Margaret trató de hablar con su vecina de cama, pero la monja se apresuró a
decir: “Silencio, es preciso guardar silencio y arréglate ese cabello.” La niña
se apresuró a sostener su cabello. Entraron todas en tropel a la lavandería: una estancia igual de grande que en la que
dormían, con largas mesas frente a frente y al fondo las calderas. Ahí,
esperaba un par de mujeres gordas y algunos hombres bajan bultos de ropa.
- Es nueva, enséñale qué se debe hacer – dijo
la monja.
- Sí, madre Esther – agregó una de las
mujeres.
- Para empezar estarás en las mesas de doblar…
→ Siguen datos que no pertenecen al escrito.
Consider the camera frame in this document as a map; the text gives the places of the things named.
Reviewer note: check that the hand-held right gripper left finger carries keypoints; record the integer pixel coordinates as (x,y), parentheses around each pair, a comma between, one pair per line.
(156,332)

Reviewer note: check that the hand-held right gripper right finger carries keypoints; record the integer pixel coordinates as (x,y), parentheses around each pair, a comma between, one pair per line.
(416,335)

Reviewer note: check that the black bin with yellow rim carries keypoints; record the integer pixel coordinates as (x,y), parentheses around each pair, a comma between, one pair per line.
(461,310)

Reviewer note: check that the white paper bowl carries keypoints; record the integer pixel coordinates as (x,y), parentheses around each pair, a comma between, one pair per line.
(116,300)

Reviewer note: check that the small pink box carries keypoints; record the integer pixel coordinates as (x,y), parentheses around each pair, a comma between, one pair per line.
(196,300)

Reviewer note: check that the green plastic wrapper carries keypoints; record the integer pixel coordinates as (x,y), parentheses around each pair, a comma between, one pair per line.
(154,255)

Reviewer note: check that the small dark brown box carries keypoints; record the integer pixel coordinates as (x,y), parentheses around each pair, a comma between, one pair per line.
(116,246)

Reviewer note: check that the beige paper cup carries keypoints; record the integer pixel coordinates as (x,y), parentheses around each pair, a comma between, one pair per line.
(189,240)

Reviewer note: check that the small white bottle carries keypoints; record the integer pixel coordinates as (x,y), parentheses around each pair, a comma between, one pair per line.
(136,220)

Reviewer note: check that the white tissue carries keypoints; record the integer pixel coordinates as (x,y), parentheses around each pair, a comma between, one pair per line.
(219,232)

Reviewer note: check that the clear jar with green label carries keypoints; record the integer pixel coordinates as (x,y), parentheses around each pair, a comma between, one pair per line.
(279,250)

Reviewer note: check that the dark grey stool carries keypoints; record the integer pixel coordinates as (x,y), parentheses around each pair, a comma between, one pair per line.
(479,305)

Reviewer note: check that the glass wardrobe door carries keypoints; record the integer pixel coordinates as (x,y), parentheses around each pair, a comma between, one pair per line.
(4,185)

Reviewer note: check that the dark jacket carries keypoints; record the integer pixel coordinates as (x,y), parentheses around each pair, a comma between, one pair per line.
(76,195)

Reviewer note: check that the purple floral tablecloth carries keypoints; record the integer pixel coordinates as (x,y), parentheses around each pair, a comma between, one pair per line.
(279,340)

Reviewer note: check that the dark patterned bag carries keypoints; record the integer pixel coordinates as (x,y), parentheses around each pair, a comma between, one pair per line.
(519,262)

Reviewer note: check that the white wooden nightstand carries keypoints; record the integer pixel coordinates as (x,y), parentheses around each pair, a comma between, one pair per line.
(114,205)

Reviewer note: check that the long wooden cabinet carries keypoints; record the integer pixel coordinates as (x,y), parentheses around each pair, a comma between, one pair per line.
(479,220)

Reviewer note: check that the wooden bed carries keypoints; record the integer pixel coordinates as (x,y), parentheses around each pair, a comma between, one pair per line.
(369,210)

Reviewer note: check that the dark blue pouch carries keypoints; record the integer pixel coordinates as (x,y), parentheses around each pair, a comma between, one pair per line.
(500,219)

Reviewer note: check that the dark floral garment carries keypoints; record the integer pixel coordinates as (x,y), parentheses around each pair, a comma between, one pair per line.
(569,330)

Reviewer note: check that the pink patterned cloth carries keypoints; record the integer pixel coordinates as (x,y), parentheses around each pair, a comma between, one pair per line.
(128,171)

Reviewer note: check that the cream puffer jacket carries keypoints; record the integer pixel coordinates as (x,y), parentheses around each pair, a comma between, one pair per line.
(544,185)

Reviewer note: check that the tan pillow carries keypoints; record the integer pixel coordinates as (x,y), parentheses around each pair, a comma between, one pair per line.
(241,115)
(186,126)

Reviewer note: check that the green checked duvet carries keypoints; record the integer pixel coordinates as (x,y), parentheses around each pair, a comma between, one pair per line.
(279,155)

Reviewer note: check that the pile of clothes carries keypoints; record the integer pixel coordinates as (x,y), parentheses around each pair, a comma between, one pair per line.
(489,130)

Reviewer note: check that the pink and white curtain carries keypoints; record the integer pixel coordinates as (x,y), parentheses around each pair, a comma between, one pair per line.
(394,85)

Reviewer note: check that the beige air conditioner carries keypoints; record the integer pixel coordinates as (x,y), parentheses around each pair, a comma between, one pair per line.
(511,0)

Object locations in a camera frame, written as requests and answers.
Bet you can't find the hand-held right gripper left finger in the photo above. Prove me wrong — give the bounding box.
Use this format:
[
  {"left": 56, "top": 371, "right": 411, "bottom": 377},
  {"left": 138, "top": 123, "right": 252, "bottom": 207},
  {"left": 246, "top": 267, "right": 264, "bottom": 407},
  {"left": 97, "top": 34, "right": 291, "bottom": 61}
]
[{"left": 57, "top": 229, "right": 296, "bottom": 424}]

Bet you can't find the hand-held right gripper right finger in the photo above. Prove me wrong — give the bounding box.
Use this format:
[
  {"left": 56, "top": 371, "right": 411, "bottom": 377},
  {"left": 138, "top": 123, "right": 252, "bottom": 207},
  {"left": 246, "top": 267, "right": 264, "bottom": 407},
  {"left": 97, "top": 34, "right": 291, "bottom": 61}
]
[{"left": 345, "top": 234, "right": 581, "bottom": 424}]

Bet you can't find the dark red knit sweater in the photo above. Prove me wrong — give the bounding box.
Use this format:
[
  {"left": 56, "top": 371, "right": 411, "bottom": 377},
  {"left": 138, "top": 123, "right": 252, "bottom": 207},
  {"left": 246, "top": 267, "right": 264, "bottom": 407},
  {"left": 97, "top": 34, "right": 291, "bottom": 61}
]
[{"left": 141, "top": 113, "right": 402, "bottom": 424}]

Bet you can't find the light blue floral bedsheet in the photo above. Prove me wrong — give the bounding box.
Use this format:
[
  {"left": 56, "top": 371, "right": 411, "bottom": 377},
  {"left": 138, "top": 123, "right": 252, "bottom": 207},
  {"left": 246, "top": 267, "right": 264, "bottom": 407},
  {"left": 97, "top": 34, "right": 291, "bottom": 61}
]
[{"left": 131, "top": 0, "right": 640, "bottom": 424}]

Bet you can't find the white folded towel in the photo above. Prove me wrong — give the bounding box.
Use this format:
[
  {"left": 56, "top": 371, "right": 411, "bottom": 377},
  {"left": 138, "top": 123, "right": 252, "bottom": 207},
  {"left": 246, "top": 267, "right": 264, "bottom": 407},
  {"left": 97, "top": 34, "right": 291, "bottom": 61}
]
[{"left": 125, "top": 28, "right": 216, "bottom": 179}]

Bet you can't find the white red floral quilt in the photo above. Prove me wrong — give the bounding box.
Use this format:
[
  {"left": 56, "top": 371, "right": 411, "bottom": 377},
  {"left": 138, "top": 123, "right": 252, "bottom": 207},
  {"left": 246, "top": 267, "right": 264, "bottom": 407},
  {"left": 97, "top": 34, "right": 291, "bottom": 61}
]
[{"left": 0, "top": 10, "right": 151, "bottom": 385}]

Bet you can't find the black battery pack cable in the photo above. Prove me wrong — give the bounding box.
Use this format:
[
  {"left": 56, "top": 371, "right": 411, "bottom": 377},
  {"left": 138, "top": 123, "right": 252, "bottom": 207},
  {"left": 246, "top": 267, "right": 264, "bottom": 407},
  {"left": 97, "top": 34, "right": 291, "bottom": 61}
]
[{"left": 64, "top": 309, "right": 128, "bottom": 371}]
este será tu lugar, si deseas ir al baño deberás pedir permiso a la madre
Constanza… no puedes salir hasta que termines tu labor y no puedes hablar con
nadie – aclaró la mujer de rostro severo.
La madre
Constanza era quien la había traído la noche anterior. Los hombres contemplaban
de reojo a las niñas y mujeres que ahí aguardaban. La ropa llegó hasta las manos de Margaret y
comenzó su labor.
- ¿Tus padres no pudieron mantenerte? –
preguntó una joven de ojos aceitunados y
cabello castaño sujeto en una trenza.
- No, no tengo padres – afirmó ella.
- ¿Huérfana? Creo que habías tardado en llegar aquí – afirmó su vecina de cama.
- ¡Silencio! – gritó la monja.
El trabajo
siguió en la lavandería: “Mira nada más que buen trasero”, dijo un hombre que
descargaba ropa a la joven de ojos aceitunados.
- Y si te atreves a tocarlo, te cortaré algo
más que la lengua – agregó ésta.
Margaret le
observó: “Debes cuidarte de estos tipos son unos lujuriosos, también de las
monjas y de la madre superiora” – señaló
otra joven.
- Creo que primero deberíamos presentarnos – aclaró la joven de ojos aceitunados. Mi nombre es
Rose, ella es Ameli y la de los buenos consejos Annie.
- Soy Margaret.
- Pero ustedes no entienden: he dicho silencio
y es silencio - señaló Constanza
mientras tomaba por la oreja a Rose. Tal
vez quieras fregar el piso niñita parlanchina.
Ambas salieron
de la lavandería, Rose soportando el dolor y la monja presionando más su oreja.
El silencio se hizo y el calor mojó los rostros. Las horas pasaron y a Margaret
empezaron a dolerle los pies. Los labios de la niña se secaron, Ameli susurró:
“Ni se te ocurra pedir agua, tendrás un castigo, falta poco para el desayuno.”
- ¡Necesito ir al baño! – aclaró la niña.
Las otras dos
jovencitas se miraron: “Debes pedir permiso, pero te recomiendo que no vayas”,
señaló Annie. “No aguanto más”, afirmó Margaret y se encaminó hacia la monja
que había tomado el lugar de Constanza.
- Necesito ir al baño – reafirmó Margaret.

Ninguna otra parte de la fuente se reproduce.